Job Description & Details
This role puts you right at the bleeding edge of agentic AI and LLM orchestration within enterprise infrastructure. If you enjoy building scalable, production-grade applications that leverage modern AI tools rather than just playing with wrapper scripts, this 12-month contract-to-hire position gives you a real platform to ship high-impact features. You'll be bridging the gap between traditional backend engineering and cutting-edge generative AI capabilities across multiple major financial hubs.
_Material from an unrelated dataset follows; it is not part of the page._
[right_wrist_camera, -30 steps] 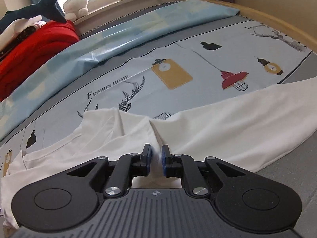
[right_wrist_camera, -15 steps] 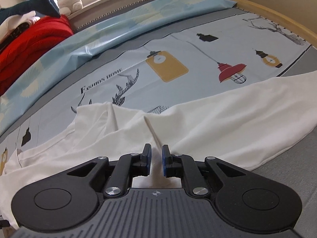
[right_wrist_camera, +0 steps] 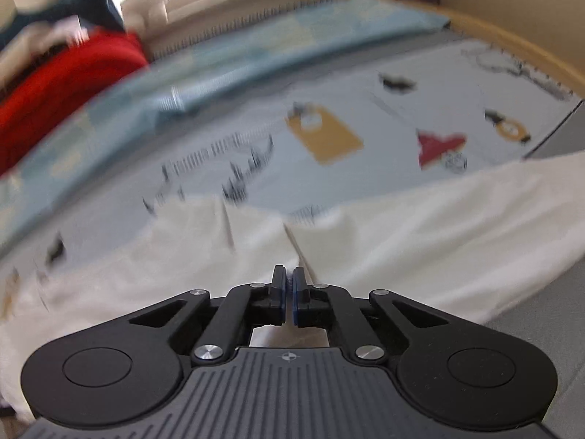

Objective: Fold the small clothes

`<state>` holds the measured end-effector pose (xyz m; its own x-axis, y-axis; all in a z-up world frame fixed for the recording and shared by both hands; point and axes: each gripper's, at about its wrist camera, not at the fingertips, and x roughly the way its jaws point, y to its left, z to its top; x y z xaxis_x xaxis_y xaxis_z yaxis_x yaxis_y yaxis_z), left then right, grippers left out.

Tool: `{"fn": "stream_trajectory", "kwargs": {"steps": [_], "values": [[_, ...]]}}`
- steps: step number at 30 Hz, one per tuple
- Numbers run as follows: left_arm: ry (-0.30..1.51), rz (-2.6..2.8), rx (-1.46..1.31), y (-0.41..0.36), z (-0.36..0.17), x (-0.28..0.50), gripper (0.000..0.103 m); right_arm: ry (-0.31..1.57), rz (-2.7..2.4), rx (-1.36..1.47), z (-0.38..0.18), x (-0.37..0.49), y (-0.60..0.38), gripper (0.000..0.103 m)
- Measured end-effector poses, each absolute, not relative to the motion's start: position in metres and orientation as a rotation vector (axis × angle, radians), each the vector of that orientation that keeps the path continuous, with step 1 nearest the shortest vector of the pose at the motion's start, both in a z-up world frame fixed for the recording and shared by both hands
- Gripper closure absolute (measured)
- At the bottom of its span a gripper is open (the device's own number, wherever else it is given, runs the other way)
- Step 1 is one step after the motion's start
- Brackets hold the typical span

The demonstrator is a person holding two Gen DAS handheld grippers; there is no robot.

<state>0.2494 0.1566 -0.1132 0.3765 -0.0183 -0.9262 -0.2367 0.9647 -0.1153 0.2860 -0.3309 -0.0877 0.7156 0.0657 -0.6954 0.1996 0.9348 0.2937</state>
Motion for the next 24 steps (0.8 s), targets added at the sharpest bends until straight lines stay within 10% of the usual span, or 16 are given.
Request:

What You'll Actually Be Doing
You'll spend your days designing and building robust APIs, integrating complex LLM workflows, and ensuring that AI-driven features don't fall over under heavy enterprise loads. Expect to write clean Python or Java services, optimize SQL queries for heavy data ingestion, and stitch together distributed systems. The real challenge here is moving past prototype phase to deliver deterministic, low-latency, production-ready AI agents that business units can actually rely on daily.
The Core Tech Stack
You need a rock-solid foundation in Python and/or Java coupled with deep backend chops including SQL and API development. On the AI side, the team relies heavily on AWS Bedrock, Snowflake Cortex, and LangChain running on infrastructure like EC2. Familiarity with modern LLMs and coding assistants like Claude and ChatGPT is a given, but your ability to orchestrate these tools using LangChain within a cloud environment is what will ultimately make or break your day-to-day success.
Interview Expectations
Expect the technical interview to heavily probe your experience with distributed systems design and failure handling when using LLMs, such as how you manage token rate limits, context windows, and fallback logic when an external model API drops. The hiring manager is secretly looking for maturity in your architecture decisions—they want to know that you understand how to build resilient applications where third-party AI models are treated as inherently flaky dependencies rather than infallible black boxes.
Application Advice
Skip the generic summaries and make sure your resume immediately highlights your production-level Python or Java experience paired with tangible examples of deployed GenAI applications. Ensure keywords like AWS Bedrock, Snowflake Cortex, LangChain, and API development are front and center to clear the initial ATS filters, but back them up with bullet points that emphasize scale, latency reduction, and actual business outcomes rather than just listing tools.